Mischa Dick

3 Key Elements for Healthcare Integration – Part 1: Scope

By: Mischa Dick

Recently we have had the chance to talk to many healthcare provider CEOs, CFOs and COOs regarding their key challenges and concerns. While there are often similar issues across organizations, right now the challenges on the mind of many seem to be very concentrated around one subject: How to integrate acquired assets, ranging across new EMRs, physician practices and hospitals into a working system that can deliver outstanding quality with economic efficiency. The subject is further amplified by many providers entering risk based agreements and needing to rethink their business models.

Systems Engineering is the field that is focused on the design and management of complex systems, and if there is a system that ever qualified for being complex, I would argue healthcare is it. So, systems engineering is a logical approach to solve for this. But, as is almost always the case, the tools alone are hardly the solution, putting the tools at play takes additional consideration.

One such consideration that is a big driver in how successful the work will be, and how quickly it will produce, is the scope of the projects themselves. To support the objective of creating a seamless system, and at the same time, create efficiencies and cost reduction, the inefficiencies created by silos must be removed, which of course is directly related to scope. The larger the scope, the more opportunity to remove inefficiencies created by silos.

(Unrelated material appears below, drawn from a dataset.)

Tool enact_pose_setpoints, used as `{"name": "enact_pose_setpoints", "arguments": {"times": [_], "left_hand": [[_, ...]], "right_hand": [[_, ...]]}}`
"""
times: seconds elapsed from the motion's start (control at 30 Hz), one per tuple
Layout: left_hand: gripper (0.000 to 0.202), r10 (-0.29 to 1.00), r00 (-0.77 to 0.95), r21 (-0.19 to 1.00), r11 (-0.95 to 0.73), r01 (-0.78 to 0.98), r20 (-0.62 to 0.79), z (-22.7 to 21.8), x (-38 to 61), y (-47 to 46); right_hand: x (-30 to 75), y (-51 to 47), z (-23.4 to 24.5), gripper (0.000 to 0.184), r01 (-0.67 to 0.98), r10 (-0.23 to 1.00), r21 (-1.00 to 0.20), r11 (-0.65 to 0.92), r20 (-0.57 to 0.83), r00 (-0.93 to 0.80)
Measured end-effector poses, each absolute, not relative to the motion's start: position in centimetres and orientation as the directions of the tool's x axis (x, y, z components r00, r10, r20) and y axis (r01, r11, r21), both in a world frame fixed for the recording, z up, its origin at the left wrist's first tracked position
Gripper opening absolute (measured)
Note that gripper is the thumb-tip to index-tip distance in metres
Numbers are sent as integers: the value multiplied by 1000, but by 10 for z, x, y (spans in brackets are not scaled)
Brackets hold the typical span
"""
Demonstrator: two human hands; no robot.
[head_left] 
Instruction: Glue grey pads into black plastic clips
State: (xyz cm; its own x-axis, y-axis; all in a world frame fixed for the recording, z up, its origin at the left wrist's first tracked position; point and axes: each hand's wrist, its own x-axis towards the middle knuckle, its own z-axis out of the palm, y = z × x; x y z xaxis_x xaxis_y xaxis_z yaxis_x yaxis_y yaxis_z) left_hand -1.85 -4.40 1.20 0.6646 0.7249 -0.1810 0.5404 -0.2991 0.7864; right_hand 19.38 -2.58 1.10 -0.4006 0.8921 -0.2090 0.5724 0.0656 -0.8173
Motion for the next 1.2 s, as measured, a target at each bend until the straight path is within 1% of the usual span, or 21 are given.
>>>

Silos are simply a reality, and silos are serious barriers to building a holistic system. They create hand-off issues, and each hand-off creates risk of errors as part of the hand-off. The hand-offs create a bumpy customer experience, especially if they occur directly in the customer facing process. Hand-offs increase the timeline to completing the overall task as the work has to wait in line at the next silo. Hand-offs are productivity killers. Each person or department has to go through a ‘mental’ setup process, getting their head into the case or work, before being able to contribute. Silos contribute to a lack of comprehensive ownership and limit line of sight to customers. Measurements are another issue, silos require silo based metrics which by definition are limited and often suboptimal, driving all sorts of well-intended but undesired behaviors. 

Silos are bad.

But, silos are here for a reason. They mostly date back to driving specialization and efficiencies, and they are often based in historic tasks that are no longer needed. The issue is, the world has changed with the new tools and approaches now available, while our organizational makeup, and therefore the silos, have not.

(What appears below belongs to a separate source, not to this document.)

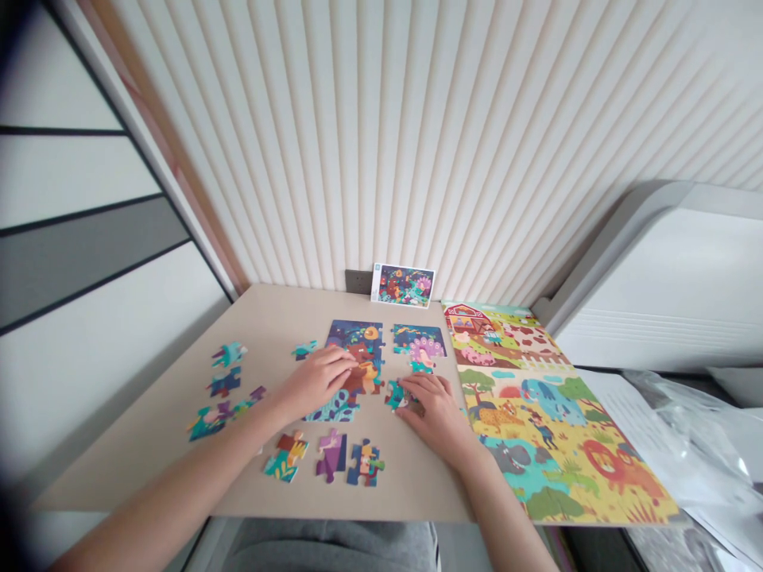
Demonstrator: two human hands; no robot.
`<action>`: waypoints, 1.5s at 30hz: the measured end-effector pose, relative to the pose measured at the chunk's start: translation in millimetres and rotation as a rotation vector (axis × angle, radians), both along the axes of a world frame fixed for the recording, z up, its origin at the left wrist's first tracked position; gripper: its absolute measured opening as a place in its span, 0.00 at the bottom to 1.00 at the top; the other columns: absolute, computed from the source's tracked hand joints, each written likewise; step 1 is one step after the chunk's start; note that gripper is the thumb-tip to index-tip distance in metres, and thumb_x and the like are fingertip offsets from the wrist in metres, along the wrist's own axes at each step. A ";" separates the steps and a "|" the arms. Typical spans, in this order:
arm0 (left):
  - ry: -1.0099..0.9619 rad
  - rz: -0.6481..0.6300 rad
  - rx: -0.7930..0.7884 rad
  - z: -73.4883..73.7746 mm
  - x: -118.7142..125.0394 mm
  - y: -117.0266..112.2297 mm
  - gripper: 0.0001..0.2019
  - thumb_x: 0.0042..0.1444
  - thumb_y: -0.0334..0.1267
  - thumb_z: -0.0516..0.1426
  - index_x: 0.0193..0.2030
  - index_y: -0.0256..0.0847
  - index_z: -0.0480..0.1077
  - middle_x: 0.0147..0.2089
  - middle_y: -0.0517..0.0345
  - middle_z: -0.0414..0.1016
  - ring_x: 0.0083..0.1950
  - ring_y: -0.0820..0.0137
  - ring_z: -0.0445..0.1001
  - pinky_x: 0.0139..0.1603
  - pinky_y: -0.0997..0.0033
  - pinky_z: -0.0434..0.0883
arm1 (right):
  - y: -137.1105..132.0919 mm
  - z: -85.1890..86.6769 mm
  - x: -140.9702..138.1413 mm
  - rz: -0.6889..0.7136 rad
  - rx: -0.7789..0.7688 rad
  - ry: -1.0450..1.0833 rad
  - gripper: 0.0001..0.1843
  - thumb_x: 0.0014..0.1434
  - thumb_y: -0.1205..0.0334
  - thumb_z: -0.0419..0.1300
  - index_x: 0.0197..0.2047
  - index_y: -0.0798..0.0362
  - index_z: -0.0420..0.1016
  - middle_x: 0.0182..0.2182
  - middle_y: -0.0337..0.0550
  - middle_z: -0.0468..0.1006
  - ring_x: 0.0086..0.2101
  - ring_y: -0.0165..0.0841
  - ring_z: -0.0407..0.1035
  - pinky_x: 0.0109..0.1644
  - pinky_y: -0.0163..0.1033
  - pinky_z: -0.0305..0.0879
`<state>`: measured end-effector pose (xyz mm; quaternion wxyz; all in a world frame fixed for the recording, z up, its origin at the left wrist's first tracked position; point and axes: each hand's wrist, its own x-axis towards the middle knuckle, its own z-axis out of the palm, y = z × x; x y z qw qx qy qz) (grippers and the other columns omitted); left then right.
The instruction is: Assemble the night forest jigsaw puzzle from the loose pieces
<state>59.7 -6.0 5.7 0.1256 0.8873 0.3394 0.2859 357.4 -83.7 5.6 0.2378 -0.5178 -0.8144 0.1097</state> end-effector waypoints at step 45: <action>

New technologies, the Cerner’s, Epic’s and “New” Meditech’s of the world, have evolved to provide magnificent functionalities that should change how we organize around the work. Many tasks that had to be completed manually can now be automated, cutting hours of mundane tasks and focusing us on much more valuable work.

This has several implications. First, we can broaden the scope of work each individual completes. Second, the scope of organizational responsibility can increase, creating fewer groups in the end to end value stream. This reduces errors, increases ownership, and eliminates the labor inefficiencies of hand-offs. Finally, this has significant implications for the workforce itself, mundane repetitive tasks are replaced by those where decisions are made and customer service is created, which is where the value of the human touch is. This means we are creating a shift in what many people in the system do, and that has implications for the role of managers and associates alike.

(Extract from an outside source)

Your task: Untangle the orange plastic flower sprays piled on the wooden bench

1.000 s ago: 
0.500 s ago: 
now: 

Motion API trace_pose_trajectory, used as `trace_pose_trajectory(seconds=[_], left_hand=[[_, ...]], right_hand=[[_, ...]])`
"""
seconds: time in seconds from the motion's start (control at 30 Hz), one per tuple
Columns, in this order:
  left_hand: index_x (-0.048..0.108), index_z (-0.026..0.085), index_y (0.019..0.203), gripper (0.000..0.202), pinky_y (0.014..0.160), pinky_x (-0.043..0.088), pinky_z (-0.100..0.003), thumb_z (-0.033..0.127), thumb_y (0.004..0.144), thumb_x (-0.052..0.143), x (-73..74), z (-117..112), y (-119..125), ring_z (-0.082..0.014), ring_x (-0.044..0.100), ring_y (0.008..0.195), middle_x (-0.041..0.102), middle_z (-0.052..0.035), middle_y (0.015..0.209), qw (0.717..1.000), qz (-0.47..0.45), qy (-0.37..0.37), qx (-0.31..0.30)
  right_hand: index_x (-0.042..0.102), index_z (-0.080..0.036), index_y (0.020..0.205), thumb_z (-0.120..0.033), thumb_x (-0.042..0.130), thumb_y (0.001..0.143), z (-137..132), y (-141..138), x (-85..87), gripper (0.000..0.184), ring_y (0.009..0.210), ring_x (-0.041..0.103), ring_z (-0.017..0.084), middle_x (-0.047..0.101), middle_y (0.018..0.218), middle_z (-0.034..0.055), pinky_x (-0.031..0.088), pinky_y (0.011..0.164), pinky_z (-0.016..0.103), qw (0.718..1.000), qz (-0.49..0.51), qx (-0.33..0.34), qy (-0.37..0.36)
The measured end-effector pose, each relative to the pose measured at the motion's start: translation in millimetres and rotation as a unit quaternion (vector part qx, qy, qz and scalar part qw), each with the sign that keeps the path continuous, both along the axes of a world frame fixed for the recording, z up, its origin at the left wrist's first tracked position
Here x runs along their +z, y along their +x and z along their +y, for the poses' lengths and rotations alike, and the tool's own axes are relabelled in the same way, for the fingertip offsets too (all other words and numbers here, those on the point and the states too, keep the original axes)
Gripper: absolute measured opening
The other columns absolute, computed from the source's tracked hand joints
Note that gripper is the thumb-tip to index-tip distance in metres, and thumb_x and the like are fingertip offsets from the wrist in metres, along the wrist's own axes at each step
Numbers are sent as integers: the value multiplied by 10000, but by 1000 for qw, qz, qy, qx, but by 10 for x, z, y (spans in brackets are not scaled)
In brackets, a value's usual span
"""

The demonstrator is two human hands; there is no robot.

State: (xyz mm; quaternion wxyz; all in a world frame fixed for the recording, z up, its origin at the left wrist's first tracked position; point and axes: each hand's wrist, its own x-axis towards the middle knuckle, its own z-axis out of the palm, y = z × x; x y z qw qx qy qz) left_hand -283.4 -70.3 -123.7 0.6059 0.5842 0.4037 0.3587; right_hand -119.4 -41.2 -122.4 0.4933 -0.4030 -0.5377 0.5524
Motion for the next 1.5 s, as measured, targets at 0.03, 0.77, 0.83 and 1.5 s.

(As an aside, some EMR implementations have created barriers in this space where the administrative, and non-value portion of work has actually increased, for example, for physicians burdened with documentation requirements, which will be the subject of another blog, and not something we will discount).

This brings us to the key question, one that has no precise answer, but a directional one: What is the right scope for the projects that integrate the pieces into a working system?

As a general rule, we have found large scopes defined as end to end processes are the most successful. Interdepartmental scopes will not produce system level gains, we have to scope across departments. Value stream thinking and the consideration of natural breakpoints are usually a good starting point. For example, for Patient Contact Centers, a ‘one call does it all’ approach will define scope across several traditional departments that can make sense. Value stream thinking will then allow for a design where teams are organized by service line with standard processes for each team servicing customer requests, and working in parallel based on request type.

It seems like the time has come to integrate health system assets and reap the benefits associated with this type of work. In one recent project, this approach has led to one organization freeing up approximately 30% of the labor to make those resources available for other critical tasks. Not bad.